[Task details]: Copy out the whole listing below exactly.

━━ Recorded data

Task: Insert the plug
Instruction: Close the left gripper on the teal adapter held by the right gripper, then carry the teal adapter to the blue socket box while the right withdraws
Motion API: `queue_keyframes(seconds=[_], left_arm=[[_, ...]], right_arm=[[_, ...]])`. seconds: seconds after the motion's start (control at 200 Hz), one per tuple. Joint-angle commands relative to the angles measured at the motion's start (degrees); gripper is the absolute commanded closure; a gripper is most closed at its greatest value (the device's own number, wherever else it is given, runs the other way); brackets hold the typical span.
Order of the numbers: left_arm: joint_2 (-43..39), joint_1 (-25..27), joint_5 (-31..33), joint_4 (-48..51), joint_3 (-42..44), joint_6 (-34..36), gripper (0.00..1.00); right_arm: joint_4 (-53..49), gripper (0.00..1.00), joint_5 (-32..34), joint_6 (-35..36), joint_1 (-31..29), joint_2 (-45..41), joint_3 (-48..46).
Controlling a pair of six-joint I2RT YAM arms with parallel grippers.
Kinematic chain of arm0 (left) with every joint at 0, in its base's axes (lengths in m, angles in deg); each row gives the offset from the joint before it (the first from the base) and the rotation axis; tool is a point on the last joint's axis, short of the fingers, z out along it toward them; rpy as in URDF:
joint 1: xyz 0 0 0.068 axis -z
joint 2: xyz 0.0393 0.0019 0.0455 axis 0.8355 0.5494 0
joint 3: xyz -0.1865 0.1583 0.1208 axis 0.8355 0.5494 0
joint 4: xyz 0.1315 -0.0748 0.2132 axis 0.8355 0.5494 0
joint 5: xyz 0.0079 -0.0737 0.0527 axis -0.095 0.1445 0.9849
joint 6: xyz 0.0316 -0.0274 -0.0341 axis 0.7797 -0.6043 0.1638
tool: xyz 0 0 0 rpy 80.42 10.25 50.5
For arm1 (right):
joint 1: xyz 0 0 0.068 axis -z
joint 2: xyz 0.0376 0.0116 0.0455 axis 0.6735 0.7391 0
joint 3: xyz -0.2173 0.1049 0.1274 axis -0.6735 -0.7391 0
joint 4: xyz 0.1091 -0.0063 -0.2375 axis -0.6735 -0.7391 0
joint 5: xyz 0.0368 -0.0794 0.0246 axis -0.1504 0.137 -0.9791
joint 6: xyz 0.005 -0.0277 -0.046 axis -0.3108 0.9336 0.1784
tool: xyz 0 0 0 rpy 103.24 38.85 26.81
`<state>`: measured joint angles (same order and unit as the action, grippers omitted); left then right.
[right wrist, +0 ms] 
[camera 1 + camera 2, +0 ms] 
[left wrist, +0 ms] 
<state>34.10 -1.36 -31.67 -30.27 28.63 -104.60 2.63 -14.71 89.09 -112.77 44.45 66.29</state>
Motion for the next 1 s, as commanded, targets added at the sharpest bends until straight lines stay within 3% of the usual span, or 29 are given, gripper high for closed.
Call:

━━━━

[Answer to this exercise]:
Task: Insert the plug
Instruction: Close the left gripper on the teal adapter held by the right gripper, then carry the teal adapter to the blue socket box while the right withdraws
Motion API: `queue_keyframes(seconds=[_], left_arm=[[_, ...]], right_arm=[[_, ...]])`. seconds: seconds after the motion's start (control at 200 Hz), one per tuple. Joint-angle commands relative to the angles measured at the motion's start (degrees); gripper is the absolute commanded closure; a gripper is most closed at its greatest value (the device's own number, wherever else it is given, runs the other way); brackets hold the typical span.
Order of the numbers: left_arm: joint_2 (-43..39), joint_1 (-25..27), joint_5 (-31..33), joint_4 (-48..51), joint_3 (-42..44), joint_6 (-34..36), gripper (0.00..1.00); right_arm: joint_4 (-53..49), gripper (0.00..1.00), joint_5 (-32..34), joint_6 (-35..36), joint_1 (-31..29), joint_2 (-45..41), joint_3 (-48..46).
Controlling a pair of six-joint I2RT YAM arms with parallel grippers.
Kinematic chain of arm0 (left) with every joint at 0, in its base's axes (lengths in m, angles in deg); each row gives the offset from the joint before it (the first from the base) and the rotation axis; tool is a point on the last joint's axis, short of the fingers, z out along it toward them; rpy as in URDF:
joint 1: xyz 0 0 0.068 axis -z
joint 2: xyz 0.0393 0.0019 0.0455 axis 0.8355 0.5494 0
joint 3: xyz -0.1865 0.1583 0.1208 axis 0.8355 0.5494 0
joint 4: xyz 0.1315 -0.0748 0.2132 axis 0.8355 0.5494 0
joint 5: xyz 0.0079 -0.0737 0.0527 axis -0.095 0.1445 0.9849
joint 6: xyz 0.0316 -0.0274 -0.0341 axis 0.7797 -0.6043 0.1638
tool: xyz 0 0 0 rpy 80.42 10.25 50.5
For arm1 (right):
joint 1: xyz 0 0 0.068 axis -z
joint 2: xyz 0.0376 0.0116 0.0455 axis 0.6735 0.7391 0
joint 3: xyz -0.2173 0.1049 0.1274 axis -0.6735 -0.7391 0
joint 4: xyz 0.1091 -0.0063 -0.2375 axis -0.6735 -0.7391 0
joint 5: xyz 0.0368 -0.0794 0.0246 axis -0.1504 0.137 -0.9791
joint 6: xyz 0.005 -0.0277 -0.046 axis -0.3108 0.9336 0.1784
tool: xyz 0 0 0 rpy 103.24 38.85 26.81
`<state>`: measured joint angles (same order and unit as the action, grippers omitted); left then right.
[right wrist, +0 ms] 
[camera 1 + camera 2, +0 ms] 
[left wrist, +0 ms] 
<state>34.10 -1.36 -31.67 -30.27 28.63 -104.60 2.63 -14.71 89.09 -112.77 44.45 66.29</state>
Motion for the next 1 s, as commanded, targets added at the sharpest bends until straight lines stay within 3% of the usual span, or 29 are given, gripper high for closed.
Call:

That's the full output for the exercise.